I’m still at the Numerical Cosmology 2012 workshop in Cambridge (the last day is tomorrow). I’m pretty sleepy by now (9am start for talks makes Phil sad), but I figured I’d squeeze in a few stories before I retire to my bed.
Yesterday was one of those weird days that I seem have every so often which confirms to me that physics makes for an interesting life. After a full-ish programme of talks, we all watched Stephen Hawking unveil his new supercomputer, via video link, to an extremely chilly room just around the corner that we subsequently all piled into (along with grinning computer industry representatives and a TV crew) to prod the shiny new computer and gurn at the camera. Supercomputers are much smaller than they used to be. Later on, we had the conference dinner in Trinity Hall, where I sat opposite John Reid, one of the people involved in setting Fortran standards. Being the Python aficionado that I am (and also, having discovered earlier in the evening that Fortran 77 uses magic numbers for certain I/O tasks*), I solicited his thoughts on designing programming languages to encourage good programming style. Didn’t really get much out of him on that, but he did give an interesting talk on coarrays earlier in the day (coarrays are an extension to Fortran that are intended to make parallel computing a bit more transparent, and thus easier). Ho hum. I topped the evening off by introducing myself to Dick Bond as an emeritus professor. He didn’t seem convinced.

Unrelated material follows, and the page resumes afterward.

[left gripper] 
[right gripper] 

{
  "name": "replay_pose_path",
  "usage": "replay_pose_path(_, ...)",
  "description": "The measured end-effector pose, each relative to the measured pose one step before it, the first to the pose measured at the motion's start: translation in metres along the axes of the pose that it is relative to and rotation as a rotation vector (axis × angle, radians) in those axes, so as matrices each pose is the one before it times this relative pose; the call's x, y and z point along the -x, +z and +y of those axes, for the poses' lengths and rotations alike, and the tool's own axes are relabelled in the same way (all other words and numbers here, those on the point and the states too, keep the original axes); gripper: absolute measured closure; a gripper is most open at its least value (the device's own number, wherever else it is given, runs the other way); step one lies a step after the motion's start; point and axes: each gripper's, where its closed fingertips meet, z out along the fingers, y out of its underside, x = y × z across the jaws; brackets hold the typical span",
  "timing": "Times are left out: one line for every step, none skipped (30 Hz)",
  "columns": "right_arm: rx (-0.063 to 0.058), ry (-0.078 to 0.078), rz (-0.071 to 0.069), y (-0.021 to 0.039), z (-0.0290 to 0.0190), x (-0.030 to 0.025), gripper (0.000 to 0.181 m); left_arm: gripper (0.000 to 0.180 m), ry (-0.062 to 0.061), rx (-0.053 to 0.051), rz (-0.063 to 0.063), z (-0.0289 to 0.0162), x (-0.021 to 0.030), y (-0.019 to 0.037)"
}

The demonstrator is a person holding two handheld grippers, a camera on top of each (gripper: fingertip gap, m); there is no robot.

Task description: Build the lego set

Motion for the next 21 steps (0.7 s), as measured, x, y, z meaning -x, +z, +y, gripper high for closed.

I also learned very, very much about High Performance Computing (HPC). By that, I don’t mean running your average MCMC code on the cluster in the basement – oh no, proper tens-of-thousands-of-cores stuff. It turns out that programming models and tools are beginning to look a little outdated in the face of modern HPC systems – technologies like OpenMP were apparently designed with a “many single-core nodes” architecture in mind, whereas we now have systems consisting of many nodes, each of which has many cores. Of course, it’s faster to transfer things between cores on a given node than it is to pass data between nodes, but OpenMP doesn’t make it easy to differentiate between the two situations. David Henty (Edinburgh) talked about the consequences of this for HPC – is guiding principle was to “keep data on the same device for as long as possible”. Transferring data and other communication between nodes is what kills performance on these massively parallel systems, since communication buses are intrinsically slower than working on-chip. Oh, and cache misses – if your parallel code isn’t scaling too well, or otherwise seems sluggish, the number one suspect has to be cache misses.
Another little performance-related tip comes courtesy of Hal Finkel (Argonne), who’s attempting trillion particle simulations (about 100x larger than the current state of the art) by using a whole host of clever computational tricks and optimisations. He mentioned that some architectures have specific instructions for providing rapid estimates of certain common floating point operations (e.g. square roots). If you can afford the reduced accuracy, using these prevents your code from having to branch and call sqrt() or whatever from a library. If this is happening in an inner loop – kerching! Easy instant speed-up.
And one final little note: Supercomputers break all of the time! The Mean Time Between Failures (MTBF) of a big computer system is typically a few days, so HPC codes have to store snapshots of their state (checkpoints) every few hours, and must support resuming from these checkpoints in order to be able to do anything useful.
* Why? Aaaaagh! Aaagh! (OK, it probably made slightly more sense at the time.)